Snapshots, Not Differences.
Todo: Explaining some background on version control tools.
Target: Should understand why Git is around, why you should use it.
What is “version control”? (aka Version Control System, VCS)
Version control is a system that records changes to a file or set of files over time so that you can recall specific versions later. (And compare changes over time, see who last modified something that might be causing a problem, who introduced an issue and when.)
So using a VCS also generally means that if you screw things up or lose files, you can easily recover.
Local VCSs is which had a simple database that kept all the changes to files under revision control.
Such as RCS, it works by keeping patch sets (that is, the differences between files) in a special format on disk; it can then re-create what any file looked like at any point in time by adding up all the patches.
Centralized VCS (such as CVS, Subversion) have a single server that contains all the versioned files, and a number of clients that check out files from that central place.
The most obvious downside is the single point of failure: whenever you have the entire history of the project in a single place, you risk losing everything.
In a DVCS (such as Git), clients don’t just check out the latest snapshot of the files; rather, they fully mirror the repository, including its full history.
Thus, if any server dies, any of the client repositories can be copied back up to the server to restore it. Every clone is really a full backup of all the data.
Some of the goals of Git were as follows:
- Simple design
- Strong support for non-linear development (thousands of parallel branches)
- Fully distributed
- Able to handle large projects like the Linux kernel efficiently (speed and data size)
- amazingly fast
- very efficient with large projects
- has an incredible branching system for non-linear development
Git stores and thinks about information in a very different way (compared to other VCS), and understanding these differences will help you avoid becoming confused while using it.
Conceptually, most other systems store information as a list of file-based changes.(this is commonly described as delta-based version control).
Instead, Git thinks of its data more like a series of snapshots of a miniature filesystem.
With Git, every time you commit, Git basically takes a picture of what all your files look like at that moment and stores a reference to that snapshot.
To be efficient, if files have not changed, Git doesn’t store the file again, just a link to the previous identical file it has already stored.
Git thinks about its data more like a stream of snapshots.
We’ll explore some of the benefits you gain by thinking of your data this way when we cover Git branching in Git Branching.
This may not seem like a huge deal, but you may be surprised what a big difference it can make.
Everything in Git is check-summed before it is stored and is then referred to by that checksum.(The mechanism that Git uses for this checksumming is called a SHA-1 hash, a 40-character string composed of hexadecimal characters (0–9 and a–f))

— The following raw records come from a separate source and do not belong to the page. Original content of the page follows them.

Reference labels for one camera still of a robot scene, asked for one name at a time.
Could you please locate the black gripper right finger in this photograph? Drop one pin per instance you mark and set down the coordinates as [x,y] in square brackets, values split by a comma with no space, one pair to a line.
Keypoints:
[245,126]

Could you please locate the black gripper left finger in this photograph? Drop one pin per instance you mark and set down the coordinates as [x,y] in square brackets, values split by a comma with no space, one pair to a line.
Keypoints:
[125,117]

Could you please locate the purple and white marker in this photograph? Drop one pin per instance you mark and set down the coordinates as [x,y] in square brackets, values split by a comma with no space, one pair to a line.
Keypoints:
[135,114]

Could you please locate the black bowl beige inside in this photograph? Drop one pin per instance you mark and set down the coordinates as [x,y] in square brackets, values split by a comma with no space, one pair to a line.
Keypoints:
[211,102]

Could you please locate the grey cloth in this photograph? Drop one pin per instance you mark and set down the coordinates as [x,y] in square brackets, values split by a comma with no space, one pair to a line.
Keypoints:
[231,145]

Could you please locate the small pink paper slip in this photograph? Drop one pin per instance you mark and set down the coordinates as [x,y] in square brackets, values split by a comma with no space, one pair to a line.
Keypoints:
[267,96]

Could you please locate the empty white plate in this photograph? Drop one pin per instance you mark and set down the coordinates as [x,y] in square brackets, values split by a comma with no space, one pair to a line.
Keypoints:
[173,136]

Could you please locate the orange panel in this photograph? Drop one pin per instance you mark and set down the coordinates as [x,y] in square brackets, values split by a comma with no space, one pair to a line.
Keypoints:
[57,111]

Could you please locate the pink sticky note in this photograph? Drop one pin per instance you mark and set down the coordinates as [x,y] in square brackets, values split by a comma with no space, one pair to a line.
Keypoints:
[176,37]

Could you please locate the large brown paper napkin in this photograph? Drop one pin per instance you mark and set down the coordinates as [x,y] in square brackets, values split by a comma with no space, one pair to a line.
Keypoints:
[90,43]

When you do actions in Git, nearly all of them only add data to the Git database.
This makes using Git a joy because we know we can experiment without the danger of severely screwing things up.

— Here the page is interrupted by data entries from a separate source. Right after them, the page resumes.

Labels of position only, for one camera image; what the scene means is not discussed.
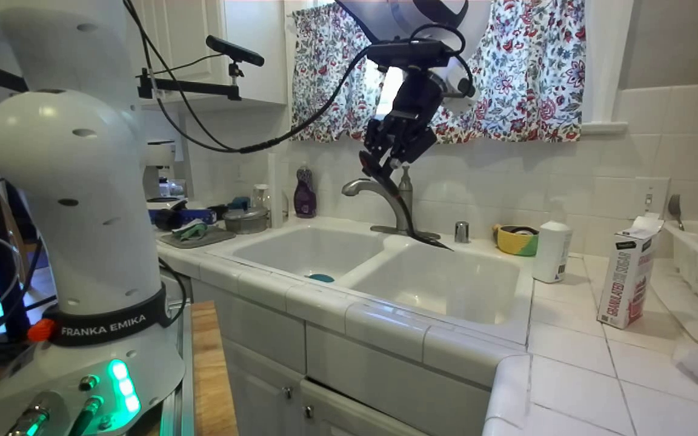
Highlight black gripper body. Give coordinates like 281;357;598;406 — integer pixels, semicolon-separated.
360;71;442;176

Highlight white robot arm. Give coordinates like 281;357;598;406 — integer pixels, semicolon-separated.
0;0;186;436

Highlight metal faucet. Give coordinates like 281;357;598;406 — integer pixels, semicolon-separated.
342;168;442;242

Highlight purple soap bottle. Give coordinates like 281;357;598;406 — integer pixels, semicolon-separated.
293;168;318;218

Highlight small metal cup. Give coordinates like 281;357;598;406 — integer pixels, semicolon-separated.
452;220;469;245

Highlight white double sink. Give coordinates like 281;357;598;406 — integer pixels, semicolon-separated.
227;225;533;344

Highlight floral curtain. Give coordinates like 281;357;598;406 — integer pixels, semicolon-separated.
290;0;587;143

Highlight white cylindrical canister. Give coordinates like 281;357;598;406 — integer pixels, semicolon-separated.
533;220;572;285

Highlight white lower cabinets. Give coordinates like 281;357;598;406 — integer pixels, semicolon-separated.
194;281;488;436

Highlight white carton with red print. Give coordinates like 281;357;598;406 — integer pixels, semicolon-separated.
596;213;661;331

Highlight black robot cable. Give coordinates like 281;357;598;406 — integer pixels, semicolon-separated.
120;0;479;155

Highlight black camera on stand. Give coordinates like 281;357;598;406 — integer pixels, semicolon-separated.
0;34;265;104

Git has three main states that your files can reside in: modified, staged and committed:
- (Working tree)Modified means that you have changed the file but have not committed it to your database yet.

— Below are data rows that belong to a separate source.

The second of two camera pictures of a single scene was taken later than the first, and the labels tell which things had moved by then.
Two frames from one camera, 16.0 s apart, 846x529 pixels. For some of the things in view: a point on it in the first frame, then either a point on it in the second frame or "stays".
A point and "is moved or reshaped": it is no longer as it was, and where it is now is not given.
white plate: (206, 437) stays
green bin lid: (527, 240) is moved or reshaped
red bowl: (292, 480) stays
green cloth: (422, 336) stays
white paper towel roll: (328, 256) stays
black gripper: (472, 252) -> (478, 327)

- (Staging area)Staged means that you have marked a modified file in its current version to go into your next commit snapshot.
- (.git directory)Committed means that the data is safely stored in your local database.
The working tree is a single checkout of one version of the project. These files are pulled out of the compressed database in the Git directory and placed on disk for you to use or modify.
The staging area is a file, generally contained in your Git directory, that stores information about what will go into your next commit. Its technical name in Git parlance is the “index”, but the phrase “staging area” works just as well.
The Git directory(.git) is where Git stores the metadata and object database for your project. This is the most important part of Git, and it is what is copied when you clone a repository from another computer.
The basic Git workflow goes something like this:
- You modify files in your working tree.
- You selectively stage just those changes you want to be part of your next commit, which adds only those changes to the staging area.
- You do a commit, which takes the files as they are in the staging area and stores that snapshot permanently to your Git directory.
While your choice of graphical client is a matter of personal taste, all users will have the command-line tools installed and available.
git config --global user.name "RayJune"
There are two equivalent ways to get the comprehensive manual page (manpage) help for any of the Git commands:
git help <verb>
In addition, if you don’t need the full-blown manpage help, but just need a quick refresher on the available options for a Git command, you can ask for the more concise “help” output with the -h or –help options.
git add -h
If you can read only one chapter to get going with Git, this is it.
- Todo: This chapter covers every basic command you need to do the vast majority of the things you’ll eventually spend your time doing with Git.
- Target: Should be able to configure and initialize a repository, begin and stop tracking files, and stage and commit changes.
Remember that each file in your working directory can be in one of two states: tracked or untracked.
- Tracked files are files that Git knows about.
- Untracked files are everything else.